▶ [EXERCISE BRIEF] The entries below contain a line with "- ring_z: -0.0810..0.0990" and a line with "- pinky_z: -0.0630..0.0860". Quote exactly those two lines and all lines between them.
○ ○ ○ ○ ○ ○ ○
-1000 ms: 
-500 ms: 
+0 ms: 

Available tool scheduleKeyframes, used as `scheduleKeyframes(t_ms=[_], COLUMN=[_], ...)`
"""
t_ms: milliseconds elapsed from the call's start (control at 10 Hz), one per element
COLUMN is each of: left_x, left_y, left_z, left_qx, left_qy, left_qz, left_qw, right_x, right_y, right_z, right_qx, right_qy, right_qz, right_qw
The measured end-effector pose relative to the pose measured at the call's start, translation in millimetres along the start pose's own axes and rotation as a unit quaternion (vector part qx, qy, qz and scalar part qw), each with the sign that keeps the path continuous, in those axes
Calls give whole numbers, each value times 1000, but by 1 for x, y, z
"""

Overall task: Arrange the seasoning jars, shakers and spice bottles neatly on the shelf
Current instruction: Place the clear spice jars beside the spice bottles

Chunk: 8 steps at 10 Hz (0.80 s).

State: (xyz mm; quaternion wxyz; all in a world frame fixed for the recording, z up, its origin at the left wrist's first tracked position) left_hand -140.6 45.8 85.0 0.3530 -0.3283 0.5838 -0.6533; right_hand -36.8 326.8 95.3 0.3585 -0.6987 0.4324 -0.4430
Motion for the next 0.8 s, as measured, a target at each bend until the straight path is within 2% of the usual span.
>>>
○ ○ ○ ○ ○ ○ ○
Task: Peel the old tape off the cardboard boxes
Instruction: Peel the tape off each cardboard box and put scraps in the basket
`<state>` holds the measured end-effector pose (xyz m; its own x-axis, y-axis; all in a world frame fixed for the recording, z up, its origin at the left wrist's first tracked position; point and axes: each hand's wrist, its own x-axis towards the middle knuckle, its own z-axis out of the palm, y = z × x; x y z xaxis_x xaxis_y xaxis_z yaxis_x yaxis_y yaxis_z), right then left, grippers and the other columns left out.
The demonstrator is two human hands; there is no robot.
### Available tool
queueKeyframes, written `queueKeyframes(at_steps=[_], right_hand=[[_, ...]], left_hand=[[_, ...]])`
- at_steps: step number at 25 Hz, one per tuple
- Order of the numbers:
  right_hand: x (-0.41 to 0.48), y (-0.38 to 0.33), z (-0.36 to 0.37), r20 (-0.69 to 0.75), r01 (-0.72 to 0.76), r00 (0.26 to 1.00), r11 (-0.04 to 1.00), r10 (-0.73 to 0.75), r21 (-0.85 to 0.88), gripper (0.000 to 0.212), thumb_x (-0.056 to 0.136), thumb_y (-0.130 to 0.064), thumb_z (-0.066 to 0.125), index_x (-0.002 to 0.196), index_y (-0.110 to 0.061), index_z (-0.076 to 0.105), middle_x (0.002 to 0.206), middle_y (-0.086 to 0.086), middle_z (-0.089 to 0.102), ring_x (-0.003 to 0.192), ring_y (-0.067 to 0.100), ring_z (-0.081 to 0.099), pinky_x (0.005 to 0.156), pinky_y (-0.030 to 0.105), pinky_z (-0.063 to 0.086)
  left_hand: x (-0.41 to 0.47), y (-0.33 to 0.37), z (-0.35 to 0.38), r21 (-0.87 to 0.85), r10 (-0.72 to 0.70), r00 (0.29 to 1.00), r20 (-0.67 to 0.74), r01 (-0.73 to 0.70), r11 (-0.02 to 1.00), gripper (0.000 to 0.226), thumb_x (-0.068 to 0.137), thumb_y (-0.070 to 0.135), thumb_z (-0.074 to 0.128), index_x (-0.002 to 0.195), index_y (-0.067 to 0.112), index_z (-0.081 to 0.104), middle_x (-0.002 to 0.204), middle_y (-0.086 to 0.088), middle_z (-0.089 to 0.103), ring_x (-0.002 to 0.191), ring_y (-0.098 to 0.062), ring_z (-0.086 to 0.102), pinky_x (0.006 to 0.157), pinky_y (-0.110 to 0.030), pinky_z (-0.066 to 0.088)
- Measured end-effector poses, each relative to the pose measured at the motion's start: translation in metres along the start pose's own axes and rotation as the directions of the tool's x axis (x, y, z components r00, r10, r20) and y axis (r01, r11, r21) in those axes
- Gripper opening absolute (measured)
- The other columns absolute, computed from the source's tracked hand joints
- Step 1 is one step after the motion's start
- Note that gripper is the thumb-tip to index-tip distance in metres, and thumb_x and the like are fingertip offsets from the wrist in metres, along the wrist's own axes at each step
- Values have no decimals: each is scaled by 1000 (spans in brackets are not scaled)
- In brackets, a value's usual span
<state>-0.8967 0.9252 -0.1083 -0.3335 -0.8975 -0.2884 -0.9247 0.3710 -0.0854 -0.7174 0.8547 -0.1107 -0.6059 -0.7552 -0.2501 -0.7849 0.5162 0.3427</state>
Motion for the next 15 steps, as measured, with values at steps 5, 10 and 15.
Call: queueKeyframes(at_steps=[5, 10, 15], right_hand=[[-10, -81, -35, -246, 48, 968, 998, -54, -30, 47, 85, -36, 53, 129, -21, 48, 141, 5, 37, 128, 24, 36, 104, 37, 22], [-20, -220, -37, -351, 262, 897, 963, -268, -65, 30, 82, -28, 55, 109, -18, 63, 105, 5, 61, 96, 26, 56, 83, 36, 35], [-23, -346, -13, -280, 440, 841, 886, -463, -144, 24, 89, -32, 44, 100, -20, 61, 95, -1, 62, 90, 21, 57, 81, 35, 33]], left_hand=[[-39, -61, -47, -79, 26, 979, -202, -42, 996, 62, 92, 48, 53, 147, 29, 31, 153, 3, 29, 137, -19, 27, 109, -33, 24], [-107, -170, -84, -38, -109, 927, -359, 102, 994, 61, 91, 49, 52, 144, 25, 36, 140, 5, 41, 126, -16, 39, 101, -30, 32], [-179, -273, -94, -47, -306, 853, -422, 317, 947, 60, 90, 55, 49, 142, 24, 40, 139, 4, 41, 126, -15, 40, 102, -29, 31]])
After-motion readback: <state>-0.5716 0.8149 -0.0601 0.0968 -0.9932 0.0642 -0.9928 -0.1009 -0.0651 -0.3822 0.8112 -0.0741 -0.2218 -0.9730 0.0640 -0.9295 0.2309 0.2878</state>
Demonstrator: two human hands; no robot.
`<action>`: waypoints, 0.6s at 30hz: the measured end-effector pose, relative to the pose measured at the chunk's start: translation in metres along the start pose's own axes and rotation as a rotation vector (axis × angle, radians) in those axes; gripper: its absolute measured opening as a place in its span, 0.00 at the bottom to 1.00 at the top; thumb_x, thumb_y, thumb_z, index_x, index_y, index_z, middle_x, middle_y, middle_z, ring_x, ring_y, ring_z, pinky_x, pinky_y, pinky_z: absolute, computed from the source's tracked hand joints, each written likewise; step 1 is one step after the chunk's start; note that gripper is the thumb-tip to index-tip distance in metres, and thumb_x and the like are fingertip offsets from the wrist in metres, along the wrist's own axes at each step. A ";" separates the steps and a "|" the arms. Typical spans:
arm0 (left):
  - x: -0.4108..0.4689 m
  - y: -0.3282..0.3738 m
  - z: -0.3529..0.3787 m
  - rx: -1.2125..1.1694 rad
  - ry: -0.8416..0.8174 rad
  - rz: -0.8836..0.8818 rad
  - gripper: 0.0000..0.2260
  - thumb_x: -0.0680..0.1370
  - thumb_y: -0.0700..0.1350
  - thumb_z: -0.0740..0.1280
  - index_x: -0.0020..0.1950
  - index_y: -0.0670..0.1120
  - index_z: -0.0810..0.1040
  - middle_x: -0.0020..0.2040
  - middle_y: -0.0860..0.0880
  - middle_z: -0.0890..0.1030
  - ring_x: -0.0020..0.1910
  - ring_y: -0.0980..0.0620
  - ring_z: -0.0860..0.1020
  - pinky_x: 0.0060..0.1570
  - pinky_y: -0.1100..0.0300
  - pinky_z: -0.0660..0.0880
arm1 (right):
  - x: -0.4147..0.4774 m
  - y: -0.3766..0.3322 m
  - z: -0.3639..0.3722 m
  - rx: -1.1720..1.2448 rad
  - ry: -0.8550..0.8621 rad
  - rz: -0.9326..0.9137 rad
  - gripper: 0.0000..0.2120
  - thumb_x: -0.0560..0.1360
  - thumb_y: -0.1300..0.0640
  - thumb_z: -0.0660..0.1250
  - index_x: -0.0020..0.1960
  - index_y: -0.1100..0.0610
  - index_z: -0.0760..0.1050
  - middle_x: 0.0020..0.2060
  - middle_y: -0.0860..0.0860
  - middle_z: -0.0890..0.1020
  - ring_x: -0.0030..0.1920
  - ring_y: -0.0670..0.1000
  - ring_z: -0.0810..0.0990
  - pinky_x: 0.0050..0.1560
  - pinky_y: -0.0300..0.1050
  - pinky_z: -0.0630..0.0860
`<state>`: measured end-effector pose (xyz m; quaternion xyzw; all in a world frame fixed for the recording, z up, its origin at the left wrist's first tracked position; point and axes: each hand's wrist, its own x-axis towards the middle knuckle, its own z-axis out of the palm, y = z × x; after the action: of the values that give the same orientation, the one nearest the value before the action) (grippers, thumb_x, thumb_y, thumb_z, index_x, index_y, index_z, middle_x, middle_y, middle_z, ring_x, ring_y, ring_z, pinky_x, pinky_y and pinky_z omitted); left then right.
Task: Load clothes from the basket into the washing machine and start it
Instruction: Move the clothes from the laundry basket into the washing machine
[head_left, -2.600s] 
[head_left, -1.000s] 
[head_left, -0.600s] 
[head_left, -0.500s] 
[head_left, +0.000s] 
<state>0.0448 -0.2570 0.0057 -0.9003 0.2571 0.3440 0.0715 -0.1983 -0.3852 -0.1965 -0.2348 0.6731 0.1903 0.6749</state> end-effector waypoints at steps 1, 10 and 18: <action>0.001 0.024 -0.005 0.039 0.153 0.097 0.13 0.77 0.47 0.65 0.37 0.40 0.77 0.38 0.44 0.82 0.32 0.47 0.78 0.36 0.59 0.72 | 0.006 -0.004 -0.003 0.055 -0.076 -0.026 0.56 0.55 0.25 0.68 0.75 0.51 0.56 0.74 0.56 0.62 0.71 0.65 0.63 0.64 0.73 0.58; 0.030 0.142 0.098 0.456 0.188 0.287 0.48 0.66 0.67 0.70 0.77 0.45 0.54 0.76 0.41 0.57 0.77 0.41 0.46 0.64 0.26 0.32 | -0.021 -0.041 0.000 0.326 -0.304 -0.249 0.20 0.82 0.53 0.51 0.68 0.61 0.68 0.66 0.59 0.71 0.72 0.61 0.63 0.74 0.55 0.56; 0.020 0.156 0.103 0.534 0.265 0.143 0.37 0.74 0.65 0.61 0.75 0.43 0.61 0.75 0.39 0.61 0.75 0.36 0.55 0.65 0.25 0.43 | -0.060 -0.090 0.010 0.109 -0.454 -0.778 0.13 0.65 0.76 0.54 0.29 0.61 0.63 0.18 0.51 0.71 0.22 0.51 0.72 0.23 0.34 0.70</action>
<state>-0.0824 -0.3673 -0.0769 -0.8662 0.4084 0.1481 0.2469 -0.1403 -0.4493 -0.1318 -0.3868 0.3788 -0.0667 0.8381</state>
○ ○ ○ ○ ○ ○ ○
▶ [RESPONSE]
  - ring_z: -0.0810..0.0990
  - pinky_x: 0.0050..0.1560
  - pinky_y: -0.0300..0.1050
  - pinky_z: -0.0630..0.0860

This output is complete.